== PROVIDED RECORDS ==
##############################
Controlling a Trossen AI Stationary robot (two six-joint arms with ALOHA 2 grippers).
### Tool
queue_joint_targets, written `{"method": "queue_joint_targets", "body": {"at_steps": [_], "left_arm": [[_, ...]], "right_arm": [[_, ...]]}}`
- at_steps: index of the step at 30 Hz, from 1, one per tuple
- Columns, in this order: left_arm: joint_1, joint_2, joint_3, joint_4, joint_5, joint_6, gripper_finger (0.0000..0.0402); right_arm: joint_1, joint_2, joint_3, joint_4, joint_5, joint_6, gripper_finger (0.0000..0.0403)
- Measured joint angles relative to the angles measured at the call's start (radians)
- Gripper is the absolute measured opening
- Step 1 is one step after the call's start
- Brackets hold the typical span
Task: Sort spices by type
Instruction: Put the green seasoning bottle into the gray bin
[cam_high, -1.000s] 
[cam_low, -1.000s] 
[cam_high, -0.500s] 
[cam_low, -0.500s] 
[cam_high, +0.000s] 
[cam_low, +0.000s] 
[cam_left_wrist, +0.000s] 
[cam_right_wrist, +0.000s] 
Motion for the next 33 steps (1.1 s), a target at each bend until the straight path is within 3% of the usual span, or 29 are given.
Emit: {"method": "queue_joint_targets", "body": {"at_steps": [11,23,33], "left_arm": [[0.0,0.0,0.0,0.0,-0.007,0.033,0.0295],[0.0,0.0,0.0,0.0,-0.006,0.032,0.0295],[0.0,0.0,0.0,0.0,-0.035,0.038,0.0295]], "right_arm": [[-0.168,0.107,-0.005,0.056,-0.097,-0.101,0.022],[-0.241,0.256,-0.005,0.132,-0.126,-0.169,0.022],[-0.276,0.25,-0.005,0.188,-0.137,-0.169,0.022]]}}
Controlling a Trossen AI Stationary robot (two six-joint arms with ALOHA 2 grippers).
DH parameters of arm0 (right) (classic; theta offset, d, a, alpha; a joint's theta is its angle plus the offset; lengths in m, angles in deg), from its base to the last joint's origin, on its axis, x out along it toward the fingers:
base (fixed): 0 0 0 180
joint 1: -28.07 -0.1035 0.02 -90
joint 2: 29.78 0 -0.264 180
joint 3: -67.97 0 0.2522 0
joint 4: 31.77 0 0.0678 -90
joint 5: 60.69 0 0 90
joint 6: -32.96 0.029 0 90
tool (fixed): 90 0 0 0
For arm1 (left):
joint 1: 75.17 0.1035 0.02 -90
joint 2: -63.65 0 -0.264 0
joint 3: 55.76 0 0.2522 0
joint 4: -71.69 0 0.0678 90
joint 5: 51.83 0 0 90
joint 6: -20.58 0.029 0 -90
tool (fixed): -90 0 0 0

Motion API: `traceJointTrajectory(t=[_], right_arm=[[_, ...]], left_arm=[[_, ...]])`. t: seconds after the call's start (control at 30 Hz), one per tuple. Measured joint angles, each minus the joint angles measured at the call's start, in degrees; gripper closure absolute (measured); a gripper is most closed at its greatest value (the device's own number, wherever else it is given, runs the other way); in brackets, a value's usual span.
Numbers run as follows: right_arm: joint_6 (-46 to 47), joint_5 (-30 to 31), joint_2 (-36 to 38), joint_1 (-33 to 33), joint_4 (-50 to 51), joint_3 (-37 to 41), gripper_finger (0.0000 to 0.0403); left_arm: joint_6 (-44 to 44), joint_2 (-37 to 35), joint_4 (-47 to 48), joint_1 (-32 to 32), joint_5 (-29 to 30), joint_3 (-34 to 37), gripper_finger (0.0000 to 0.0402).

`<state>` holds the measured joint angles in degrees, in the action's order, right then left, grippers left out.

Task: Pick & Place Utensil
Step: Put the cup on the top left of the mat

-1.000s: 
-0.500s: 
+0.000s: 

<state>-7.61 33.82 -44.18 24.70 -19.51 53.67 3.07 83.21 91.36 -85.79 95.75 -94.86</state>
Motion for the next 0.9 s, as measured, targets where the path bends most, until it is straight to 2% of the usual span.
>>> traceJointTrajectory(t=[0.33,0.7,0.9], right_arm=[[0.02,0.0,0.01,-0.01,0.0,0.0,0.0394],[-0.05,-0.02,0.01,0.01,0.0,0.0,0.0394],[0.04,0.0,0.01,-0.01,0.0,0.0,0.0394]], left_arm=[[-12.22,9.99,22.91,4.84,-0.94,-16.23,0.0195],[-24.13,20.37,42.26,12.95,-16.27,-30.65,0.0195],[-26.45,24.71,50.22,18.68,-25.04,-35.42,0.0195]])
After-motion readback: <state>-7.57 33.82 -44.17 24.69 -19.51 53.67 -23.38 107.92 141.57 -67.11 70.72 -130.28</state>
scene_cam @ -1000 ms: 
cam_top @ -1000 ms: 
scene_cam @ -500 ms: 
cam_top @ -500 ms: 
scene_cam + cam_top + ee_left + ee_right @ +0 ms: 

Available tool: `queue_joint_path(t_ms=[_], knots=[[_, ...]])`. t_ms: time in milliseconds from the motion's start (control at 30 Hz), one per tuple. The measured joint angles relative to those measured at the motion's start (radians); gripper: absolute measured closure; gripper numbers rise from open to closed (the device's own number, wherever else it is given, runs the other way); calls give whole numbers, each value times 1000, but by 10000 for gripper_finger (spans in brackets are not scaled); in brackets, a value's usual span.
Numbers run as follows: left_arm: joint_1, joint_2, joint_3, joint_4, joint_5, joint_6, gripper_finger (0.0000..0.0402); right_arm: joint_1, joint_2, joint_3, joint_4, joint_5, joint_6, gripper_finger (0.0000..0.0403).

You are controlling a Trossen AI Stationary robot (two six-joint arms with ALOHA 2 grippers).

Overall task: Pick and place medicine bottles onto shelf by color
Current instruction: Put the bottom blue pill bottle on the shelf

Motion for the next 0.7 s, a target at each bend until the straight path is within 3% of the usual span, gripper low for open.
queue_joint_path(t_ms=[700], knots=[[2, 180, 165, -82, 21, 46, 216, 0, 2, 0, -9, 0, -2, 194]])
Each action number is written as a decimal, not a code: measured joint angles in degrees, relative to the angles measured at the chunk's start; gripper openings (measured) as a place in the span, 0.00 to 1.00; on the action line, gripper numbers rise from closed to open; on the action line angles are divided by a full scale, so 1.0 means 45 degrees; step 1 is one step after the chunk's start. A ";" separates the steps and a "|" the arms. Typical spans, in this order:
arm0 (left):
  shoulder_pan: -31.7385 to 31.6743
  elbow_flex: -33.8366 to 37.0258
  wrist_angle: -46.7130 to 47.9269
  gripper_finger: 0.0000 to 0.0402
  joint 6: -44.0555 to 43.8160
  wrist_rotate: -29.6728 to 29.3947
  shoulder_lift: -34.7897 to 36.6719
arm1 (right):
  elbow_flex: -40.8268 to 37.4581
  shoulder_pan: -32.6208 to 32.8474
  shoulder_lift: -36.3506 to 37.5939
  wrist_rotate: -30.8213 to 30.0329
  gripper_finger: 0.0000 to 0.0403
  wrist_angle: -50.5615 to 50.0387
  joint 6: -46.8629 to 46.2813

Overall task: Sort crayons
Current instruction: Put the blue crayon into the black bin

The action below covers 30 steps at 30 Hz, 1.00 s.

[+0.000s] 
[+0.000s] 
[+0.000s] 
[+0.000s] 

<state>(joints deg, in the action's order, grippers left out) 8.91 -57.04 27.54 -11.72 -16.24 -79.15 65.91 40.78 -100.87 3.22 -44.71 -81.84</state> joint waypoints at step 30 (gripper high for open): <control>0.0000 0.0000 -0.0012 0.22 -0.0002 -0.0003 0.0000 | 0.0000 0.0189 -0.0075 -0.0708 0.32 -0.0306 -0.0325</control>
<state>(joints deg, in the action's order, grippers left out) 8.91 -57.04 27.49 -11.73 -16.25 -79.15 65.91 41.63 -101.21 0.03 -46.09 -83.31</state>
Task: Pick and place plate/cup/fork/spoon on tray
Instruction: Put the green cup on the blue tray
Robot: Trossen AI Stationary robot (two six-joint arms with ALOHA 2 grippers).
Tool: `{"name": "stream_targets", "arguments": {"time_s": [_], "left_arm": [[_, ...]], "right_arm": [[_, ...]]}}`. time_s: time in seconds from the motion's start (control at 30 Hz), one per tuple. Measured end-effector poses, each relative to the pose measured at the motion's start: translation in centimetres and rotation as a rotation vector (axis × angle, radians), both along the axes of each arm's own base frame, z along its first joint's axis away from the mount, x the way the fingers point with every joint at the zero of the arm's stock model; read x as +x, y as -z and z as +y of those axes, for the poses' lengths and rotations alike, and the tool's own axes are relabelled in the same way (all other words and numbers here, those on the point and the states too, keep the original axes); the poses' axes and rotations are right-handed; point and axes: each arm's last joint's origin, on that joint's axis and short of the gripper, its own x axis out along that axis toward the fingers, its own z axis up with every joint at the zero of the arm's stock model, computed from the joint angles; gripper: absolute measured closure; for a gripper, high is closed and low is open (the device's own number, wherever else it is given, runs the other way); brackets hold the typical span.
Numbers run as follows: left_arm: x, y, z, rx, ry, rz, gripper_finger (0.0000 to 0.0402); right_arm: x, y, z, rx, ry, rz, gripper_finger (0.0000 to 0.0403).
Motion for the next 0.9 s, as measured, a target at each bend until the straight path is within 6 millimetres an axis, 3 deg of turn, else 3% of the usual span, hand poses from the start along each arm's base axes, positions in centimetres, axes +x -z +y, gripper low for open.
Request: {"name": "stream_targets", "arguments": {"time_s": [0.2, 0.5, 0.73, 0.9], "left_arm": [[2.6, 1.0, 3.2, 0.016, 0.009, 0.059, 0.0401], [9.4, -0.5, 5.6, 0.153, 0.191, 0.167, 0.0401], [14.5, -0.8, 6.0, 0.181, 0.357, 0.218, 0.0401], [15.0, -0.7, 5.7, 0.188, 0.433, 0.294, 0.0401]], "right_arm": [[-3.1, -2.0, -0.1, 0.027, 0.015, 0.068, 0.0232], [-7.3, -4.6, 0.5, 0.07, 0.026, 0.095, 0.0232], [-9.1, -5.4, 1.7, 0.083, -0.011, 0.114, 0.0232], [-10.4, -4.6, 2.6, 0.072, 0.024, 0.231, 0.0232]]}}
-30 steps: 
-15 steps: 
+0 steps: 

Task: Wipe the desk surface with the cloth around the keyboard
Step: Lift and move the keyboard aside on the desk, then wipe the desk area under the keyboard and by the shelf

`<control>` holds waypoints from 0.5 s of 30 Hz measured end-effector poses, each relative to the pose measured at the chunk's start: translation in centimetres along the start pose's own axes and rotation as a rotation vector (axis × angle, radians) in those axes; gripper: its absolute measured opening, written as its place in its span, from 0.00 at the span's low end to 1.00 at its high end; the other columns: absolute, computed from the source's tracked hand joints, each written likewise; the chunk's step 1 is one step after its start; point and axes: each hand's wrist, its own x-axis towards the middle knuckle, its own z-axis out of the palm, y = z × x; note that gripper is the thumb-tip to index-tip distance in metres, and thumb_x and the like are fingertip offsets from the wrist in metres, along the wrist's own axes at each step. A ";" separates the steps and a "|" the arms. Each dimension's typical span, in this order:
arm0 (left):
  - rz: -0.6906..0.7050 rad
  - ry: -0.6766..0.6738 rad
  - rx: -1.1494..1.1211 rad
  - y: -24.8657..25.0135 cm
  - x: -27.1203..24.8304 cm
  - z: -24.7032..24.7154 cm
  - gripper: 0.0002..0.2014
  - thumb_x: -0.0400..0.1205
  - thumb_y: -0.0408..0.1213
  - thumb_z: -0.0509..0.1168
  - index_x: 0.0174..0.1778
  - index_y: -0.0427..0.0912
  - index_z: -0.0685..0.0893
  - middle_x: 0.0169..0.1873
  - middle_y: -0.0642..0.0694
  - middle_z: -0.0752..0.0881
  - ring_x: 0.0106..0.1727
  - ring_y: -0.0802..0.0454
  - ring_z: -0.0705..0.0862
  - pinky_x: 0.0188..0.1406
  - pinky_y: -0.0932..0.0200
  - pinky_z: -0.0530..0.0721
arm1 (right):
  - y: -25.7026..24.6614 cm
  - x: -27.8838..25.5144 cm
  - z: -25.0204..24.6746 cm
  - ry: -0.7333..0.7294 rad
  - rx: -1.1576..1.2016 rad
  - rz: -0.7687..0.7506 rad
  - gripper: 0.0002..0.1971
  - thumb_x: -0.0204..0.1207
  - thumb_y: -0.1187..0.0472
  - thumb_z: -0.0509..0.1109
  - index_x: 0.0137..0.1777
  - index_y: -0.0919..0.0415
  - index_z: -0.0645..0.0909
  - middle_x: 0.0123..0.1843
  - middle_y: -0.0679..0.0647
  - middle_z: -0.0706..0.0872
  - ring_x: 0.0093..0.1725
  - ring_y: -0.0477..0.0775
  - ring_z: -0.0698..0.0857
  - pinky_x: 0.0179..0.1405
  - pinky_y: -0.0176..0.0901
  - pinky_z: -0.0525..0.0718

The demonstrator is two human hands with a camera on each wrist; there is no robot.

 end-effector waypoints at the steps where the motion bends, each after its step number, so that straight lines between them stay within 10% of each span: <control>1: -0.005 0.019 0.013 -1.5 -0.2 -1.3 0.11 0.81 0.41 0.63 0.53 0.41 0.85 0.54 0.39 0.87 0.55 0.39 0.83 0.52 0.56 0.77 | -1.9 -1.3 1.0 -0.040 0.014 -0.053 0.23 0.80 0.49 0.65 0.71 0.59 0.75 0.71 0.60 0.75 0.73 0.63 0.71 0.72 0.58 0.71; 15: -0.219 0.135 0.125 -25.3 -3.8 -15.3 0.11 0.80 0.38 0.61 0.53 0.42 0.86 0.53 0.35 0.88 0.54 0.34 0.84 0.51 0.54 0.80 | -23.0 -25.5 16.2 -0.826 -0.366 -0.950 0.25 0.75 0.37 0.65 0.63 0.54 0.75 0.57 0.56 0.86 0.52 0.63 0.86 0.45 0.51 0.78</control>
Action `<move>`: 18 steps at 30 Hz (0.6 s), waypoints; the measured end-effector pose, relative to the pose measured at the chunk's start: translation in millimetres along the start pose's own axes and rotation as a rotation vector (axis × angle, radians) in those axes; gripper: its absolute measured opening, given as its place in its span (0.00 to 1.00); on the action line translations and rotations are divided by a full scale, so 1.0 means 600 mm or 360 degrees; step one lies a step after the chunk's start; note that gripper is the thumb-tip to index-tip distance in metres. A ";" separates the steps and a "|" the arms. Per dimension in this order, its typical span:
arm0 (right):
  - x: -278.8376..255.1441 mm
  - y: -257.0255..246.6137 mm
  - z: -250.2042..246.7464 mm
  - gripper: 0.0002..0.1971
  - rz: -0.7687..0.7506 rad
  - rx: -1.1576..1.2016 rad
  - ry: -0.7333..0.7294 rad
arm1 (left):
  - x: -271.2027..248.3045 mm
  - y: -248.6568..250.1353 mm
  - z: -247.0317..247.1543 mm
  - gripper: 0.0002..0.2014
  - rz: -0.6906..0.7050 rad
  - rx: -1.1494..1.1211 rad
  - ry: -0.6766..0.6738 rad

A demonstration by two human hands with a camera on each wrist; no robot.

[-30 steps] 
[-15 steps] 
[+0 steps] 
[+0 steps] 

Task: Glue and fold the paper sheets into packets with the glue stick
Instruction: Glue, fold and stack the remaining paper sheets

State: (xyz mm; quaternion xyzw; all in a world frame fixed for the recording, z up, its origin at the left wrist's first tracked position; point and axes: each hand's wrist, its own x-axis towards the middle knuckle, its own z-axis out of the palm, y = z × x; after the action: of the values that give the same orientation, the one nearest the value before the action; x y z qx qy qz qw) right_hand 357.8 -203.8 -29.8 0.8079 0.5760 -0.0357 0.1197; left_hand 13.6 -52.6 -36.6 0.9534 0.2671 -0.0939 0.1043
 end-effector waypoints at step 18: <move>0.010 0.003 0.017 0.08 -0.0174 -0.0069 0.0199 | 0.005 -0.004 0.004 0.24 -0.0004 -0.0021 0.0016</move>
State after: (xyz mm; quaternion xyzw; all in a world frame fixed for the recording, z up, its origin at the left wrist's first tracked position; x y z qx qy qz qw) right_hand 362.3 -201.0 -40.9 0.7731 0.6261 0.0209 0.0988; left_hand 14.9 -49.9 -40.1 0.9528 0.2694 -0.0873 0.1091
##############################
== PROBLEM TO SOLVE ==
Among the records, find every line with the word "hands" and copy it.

== OUTPUT OF THE EXERCISE ==
The demonstrator is two human hands with a camera on each wrist; there is no robot.
A demonstration by two human hands with a camera on each wrist; no robot.

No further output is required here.